──────── DATA EXTRACT ────────
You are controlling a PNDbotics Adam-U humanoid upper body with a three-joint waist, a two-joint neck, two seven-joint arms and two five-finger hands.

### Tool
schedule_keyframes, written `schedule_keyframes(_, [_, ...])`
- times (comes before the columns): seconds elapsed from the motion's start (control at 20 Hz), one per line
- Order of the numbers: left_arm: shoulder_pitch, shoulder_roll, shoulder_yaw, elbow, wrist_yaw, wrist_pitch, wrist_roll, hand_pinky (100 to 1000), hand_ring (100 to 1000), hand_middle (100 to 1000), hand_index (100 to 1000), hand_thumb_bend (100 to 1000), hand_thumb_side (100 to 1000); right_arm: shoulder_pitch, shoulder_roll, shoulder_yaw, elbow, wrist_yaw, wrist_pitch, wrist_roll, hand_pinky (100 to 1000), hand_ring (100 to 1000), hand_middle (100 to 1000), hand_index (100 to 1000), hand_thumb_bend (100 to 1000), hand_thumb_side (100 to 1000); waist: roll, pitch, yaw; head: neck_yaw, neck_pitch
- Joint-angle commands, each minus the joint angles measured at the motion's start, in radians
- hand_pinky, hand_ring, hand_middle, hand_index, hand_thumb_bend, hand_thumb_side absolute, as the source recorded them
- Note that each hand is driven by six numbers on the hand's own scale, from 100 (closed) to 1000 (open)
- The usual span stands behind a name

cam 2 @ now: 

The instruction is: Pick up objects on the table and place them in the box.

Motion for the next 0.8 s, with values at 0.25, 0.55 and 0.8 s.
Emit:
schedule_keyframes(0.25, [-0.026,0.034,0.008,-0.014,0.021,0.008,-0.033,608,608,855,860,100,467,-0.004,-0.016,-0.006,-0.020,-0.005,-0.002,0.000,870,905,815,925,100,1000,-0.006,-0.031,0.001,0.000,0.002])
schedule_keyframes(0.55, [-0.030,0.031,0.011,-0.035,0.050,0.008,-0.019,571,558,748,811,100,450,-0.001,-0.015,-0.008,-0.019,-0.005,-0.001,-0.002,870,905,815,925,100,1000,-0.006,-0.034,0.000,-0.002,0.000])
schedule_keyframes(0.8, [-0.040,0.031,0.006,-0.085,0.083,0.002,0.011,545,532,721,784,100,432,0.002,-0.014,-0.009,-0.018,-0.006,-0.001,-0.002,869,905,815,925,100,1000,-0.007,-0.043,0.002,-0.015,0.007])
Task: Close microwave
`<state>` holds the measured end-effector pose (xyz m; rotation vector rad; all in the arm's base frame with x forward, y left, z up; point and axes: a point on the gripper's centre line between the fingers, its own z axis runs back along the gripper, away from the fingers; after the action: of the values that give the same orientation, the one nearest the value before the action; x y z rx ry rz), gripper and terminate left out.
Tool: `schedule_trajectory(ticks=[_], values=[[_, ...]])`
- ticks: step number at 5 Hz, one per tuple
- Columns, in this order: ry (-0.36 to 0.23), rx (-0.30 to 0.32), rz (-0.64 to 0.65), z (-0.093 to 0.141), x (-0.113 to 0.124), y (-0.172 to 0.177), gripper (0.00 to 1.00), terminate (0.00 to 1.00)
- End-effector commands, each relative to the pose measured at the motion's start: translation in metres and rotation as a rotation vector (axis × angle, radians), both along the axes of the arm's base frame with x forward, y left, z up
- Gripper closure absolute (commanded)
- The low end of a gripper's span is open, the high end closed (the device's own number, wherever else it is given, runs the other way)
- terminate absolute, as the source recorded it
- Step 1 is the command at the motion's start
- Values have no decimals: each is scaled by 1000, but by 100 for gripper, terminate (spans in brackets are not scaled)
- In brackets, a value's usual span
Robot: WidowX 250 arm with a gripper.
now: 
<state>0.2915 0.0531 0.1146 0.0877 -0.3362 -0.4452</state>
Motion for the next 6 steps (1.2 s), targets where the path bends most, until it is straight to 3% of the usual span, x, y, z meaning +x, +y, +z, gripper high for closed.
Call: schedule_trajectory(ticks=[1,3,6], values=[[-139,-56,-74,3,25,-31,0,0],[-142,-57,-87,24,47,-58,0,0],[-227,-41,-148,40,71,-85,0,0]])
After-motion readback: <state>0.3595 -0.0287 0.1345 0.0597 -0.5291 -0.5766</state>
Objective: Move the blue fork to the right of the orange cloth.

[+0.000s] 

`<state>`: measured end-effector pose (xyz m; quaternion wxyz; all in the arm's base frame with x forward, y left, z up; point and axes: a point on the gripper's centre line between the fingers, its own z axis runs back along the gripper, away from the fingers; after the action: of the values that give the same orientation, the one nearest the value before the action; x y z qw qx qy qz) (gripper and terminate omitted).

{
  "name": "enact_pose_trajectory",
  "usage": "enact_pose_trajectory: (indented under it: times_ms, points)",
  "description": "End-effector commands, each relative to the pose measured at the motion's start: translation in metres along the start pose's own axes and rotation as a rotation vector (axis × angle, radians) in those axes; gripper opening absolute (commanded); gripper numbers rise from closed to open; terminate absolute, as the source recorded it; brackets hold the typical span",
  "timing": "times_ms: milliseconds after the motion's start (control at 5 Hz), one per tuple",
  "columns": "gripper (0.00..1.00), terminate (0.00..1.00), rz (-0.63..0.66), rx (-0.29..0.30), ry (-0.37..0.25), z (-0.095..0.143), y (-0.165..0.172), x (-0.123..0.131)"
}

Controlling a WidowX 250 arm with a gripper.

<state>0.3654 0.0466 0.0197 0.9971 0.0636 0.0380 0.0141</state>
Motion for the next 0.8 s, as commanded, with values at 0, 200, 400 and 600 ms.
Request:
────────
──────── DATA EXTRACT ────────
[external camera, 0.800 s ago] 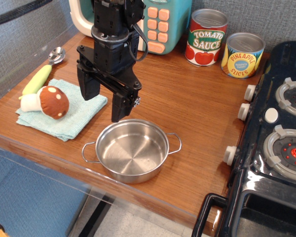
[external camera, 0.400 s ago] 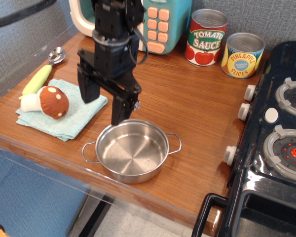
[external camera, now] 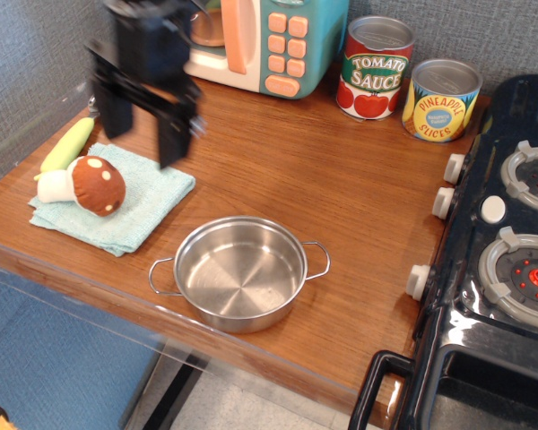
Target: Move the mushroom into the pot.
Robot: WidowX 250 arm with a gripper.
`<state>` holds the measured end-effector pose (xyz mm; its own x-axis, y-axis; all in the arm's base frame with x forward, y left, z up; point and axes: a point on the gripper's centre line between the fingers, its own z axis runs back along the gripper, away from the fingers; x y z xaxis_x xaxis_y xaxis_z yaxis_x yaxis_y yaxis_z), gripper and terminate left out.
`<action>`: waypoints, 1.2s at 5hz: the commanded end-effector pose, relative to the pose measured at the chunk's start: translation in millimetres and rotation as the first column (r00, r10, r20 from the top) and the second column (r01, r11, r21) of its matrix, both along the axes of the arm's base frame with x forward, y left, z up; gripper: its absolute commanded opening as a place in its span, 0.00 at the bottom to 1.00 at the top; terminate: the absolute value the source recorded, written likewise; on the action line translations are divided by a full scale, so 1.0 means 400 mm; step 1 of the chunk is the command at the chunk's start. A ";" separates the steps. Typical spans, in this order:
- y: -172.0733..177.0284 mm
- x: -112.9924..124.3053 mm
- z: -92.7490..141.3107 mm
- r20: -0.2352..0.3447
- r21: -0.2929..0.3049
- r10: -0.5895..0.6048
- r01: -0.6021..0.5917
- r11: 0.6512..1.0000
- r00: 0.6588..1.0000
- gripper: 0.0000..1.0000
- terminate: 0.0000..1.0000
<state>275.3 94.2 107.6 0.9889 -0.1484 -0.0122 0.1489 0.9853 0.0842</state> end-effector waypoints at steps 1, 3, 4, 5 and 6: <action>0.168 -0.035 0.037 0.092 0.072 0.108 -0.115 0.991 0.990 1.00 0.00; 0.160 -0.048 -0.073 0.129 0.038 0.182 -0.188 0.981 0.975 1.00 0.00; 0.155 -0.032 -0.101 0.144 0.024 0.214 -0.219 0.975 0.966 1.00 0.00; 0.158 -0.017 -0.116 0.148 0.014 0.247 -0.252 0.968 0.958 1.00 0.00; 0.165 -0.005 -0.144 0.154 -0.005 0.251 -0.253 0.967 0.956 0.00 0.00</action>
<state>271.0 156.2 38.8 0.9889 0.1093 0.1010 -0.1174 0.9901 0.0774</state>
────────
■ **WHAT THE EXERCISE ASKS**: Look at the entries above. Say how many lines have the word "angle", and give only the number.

■ **COMPLETED TASK**: 3